The understanding that the heart pumps the final volume of blood through a closed system of vessels, came only in the XVII century thanks to the works of William Harvey. Until then, the idea of the cyclic movement of blood was absent. According to Galen’s teachings, it was believed that all venous blood is re-formed in the liver, which means that the loss of even a large amount of blood is not terrible. Bloodletting was done repeatedly, while the total blood loss could be up to two liters per day. Since the volume of circulating blood is about four liters, this posed a serious threat to health. Patients treated with bloodletting often already suffered from dehydration, injuries and blood loss. In such cases, the patient needs an immediate restoration of blood volume, and applying bloodletting, the doctor did the opposite and dramatically reduced the chances of the patient.

As a result, bloodletting has become one of the deadliest treatments in medical history and probably claimed tens of thousands of lives. Many contemporaries understood this. This is how Moliere’s play “the Imaginary patient” (1673) parodies the Commission taking the examinations of a medical student. The student is asked how to treat different diseases, and all the questions he confidently answers the same phrase: “Enema, bleed, give laxatives.” Then satisfied the examiners solemnly declare him a doctor and certify the law “with impunity to stuff drugs, laxative feed, to bleed, to cut, to stab and kill across the Land.”

Enemas, vomiting, bloodletting and laxatives were often used simultaneously, exacerbating dehydration and worsening the patient’s condition. Here’s how, for example, looks like one of the recommendations of the German psychiatrist Heinrich Neumann: “the Patient should sit on a straight chair, to tie, to do the bloodletting to put on the head 10-12 leeches, to impose the body with ice towels, pour on the head 50 buckets of cold water and give a nice welcome laxative salt.” It was probably well-intentioned, but the patient was not to be envied.

In a serious disease, the chances of surviving such treatment in the patient are small.
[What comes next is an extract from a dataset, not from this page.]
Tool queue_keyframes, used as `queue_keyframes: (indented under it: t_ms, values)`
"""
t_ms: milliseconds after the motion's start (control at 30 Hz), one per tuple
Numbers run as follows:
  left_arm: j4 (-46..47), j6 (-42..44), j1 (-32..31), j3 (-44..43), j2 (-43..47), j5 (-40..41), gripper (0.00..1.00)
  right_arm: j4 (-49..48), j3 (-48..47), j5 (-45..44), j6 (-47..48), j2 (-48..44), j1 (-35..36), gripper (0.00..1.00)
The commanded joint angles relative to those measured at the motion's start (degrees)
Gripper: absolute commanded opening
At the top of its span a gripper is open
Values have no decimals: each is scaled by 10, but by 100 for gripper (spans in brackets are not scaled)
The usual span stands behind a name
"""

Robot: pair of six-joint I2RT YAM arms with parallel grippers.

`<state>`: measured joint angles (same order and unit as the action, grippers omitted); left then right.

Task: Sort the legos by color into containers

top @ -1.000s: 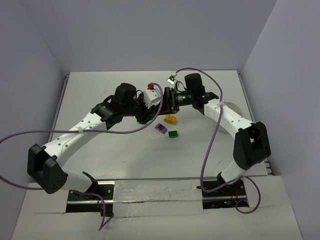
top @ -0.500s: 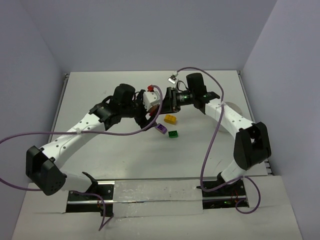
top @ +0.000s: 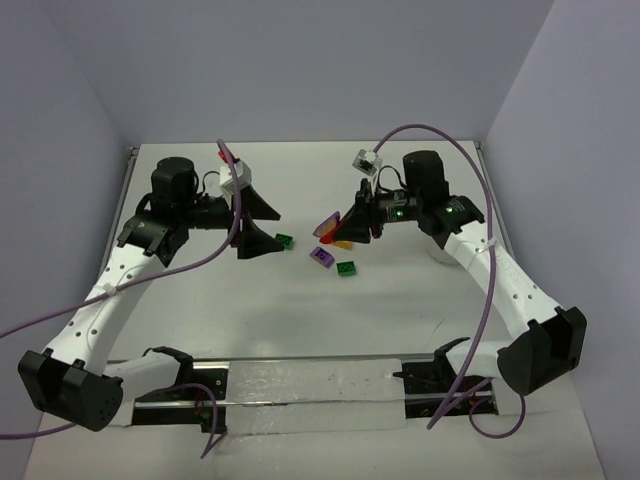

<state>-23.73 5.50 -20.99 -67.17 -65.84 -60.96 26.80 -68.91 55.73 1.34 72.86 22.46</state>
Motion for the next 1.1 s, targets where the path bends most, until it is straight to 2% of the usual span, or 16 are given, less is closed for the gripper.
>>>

Bloodletting was the main method of fighting the cholera epidemic in 1831. Cholera itself causes severe dehydration, leading to death, and made against this background bloodletting deprived patients of the last chance of recovery. The death toll during this epidemic could have been much lower if not for the well-intentioned intervention of doctors. It is noteworthy that some of them drew attention to the negative results, but, instead of questioning the appropriateness of treatment, launched discussions about when it is better to use. So great was the conviction that the method, tested by centuries, recommended by their teachers and the great authorities of the past, could not be wrong.

☛ Among the victims of bloodletting were very famous people.

King Charles II of England, who ruled in the second half of the XVII century, suffered a stroke, after which the court physicians released 700 milliliters of blood from him. The king died, and the doctors who treated him wisely fled. Lord Byron died from encephalitis after that a few sessions of bloodletting and hasten his death. According to one version, Mozart died because of attempts in the treatment of rheumatoid fever intense bloodletting and laxative. And the first us President George Washington died after treating a cold, doctors released from him more than two and a half liters of blood. Napoleon Bonaparte suffered the intense bleeding and survived, but was after that call medicine “science killer”.